Кира протягивает вожаку руку, тот встает, прижимает свою ладонь к ладони тенника, прикрывает глаза. Я сижу на подоконнике и жду, когда они закончат обмен информацией. Наконец вожак встряхивается, сплевывает себе под ноги и ржет, запрокидывая голову и почесывая кадык.
— В чем дело? — интересуюсь я.
— Да это та самая кукла, которая нас на этот голимый клуб напустила. Ну, я с ра-адостью! Она ж нам так и не заплатила, стерва. Вперед дала, а остальное — ищи ветра в поле.
Интересное совпадение, думаю я. С упоминания об этой самой «кукле» начались мои приключения. И вот круг замкнулся. Город, Город, не твои ли шутки…

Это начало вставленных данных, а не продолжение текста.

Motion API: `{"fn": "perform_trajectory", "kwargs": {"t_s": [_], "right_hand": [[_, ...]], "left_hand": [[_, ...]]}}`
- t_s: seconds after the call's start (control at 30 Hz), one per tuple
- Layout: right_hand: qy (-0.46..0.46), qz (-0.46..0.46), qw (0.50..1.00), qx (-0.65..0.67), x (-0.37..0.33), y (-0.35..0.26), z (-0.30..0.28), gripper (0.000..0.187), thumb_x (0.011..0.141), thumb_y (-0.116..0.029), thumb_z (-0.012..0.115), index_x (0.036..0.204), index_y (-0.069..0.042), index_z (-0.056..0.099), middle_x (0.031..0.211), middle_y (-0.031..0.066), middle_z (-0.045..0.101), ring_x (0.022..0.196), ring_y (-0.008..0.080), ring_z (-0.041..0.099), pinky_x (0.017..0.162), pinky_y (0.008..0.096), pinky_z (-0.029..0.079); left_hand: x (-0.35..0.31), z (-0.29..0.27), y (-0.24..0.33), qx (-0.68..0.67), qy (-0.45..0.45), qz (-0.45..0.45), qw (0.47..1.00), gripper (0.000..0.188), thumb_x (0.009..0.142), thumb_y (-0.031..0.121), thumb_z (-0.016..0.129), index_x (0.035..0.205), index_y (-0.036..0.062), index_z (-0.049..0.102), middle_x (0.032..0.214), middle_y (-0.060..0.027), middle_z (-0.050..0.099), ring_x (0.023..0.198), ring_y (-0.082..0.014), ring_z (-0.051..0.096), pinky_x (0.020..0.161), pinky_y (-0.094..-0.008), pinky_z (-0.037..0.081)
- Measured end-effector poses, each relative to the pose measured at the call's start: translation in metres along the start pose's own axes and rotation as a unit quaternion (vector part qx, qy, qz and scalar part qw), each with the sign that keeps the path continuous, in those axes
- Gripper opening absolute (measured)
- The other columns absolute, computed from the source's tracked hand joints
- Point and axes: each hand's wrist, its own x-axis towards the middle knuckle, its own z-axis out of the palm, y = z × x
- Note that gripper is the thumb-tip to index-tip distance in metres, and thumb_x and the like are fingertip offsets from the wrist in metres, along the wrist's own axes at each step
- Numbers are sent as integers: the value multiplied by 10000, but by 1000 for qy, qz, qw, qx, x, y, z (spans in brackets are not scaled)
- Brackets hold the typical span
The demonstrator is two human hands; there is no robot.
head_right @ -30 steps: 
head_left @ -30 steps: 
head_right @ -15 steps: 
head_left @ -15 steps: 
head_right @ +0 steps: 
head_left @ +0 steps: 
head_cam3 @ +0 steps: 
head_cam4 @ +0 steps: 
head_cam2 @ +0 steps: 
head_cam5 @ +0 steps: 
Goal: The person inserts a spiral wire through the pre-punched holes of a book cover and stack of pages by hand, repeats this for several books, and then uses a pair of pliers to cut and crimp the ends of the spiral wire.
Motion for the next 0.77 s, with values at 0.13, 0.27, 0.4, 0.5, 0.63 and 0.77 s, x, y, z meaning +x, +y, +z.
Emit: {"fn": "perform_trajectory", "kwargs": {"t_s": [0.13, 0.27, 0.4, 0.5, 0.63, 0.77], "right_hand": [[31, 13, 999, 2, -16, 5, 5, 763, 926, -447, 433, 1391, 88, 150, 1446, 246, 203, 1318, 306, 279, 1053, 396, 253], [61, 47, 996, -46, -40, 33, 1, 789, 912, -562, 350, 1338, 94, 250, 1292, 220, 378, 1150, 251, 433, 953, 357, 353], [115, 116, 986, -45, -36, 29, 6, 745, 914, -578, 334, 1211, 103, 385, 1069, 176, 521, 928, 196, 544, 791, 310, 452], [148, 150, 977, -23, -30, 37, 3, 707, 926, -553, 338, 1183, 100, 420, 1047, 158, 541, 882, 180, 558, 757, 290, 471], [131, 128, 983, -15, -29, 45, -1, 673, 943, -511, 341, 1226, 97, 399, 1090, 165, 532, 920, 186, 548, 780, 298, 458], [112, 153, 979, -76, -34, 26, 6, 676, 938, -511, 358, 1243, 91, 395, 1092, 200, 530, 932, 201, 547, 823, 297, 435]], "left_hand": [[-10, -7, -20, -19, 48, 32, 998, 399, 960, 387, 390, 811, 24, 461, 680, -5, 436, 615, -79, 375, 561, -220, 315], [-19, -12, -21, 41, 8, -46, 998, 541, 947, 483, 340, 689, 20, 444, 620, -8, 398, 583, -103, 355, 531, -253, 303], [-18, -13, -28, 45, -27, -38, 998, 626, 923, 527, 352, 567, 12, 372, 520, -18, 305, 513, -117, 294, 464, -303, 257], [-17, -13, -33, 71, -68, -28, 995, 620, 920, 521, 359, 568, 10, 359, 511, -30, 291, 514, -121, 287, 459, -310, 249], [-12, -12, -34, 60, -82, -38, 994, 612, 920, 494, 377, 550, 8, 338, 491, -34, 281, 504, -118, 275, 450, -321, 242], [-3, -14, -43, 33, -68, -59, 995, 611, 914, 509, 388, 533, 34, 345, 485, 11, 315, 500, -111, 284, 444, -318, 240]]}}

Ей помешали безобидные историки. На первый взгляд — диковато. Но с другой-то стороны — все логично. История Города могла интересовать ее до тех пор, пока она не узнала нечто важное, нечто, определившее направление ее действий. Потом историки и их архивы стали не нужны и даже опасны. В новом мире, который она собирается строить, не нужны свидетели прежних времен. Они опасны.
Если я, конечно, понимаю логику этой сумасшедшей. Я в этом не уверена. Может быть, у нее совсем другие причины.
— Близко к ней не суйтесь — сожрет, — предупреждает Кира. — Так, по мелочи попробуйте. В идеале — не пропускайте ее ниже третьей вуали.
— Не знаю, как там в одеяле, а что сможем, то сделаем, — опять смеется вожак.
Мы уходим, не дожидаясь, пока папаша поднимет свою братию и объяснит, в чем задача. За те полчаса, что мы ехали и разговаривали, я успела потерять след девы. Приходится сосредоточиваться прямо на ходу.
— Шестая, — говорю я наконец. — Пошли.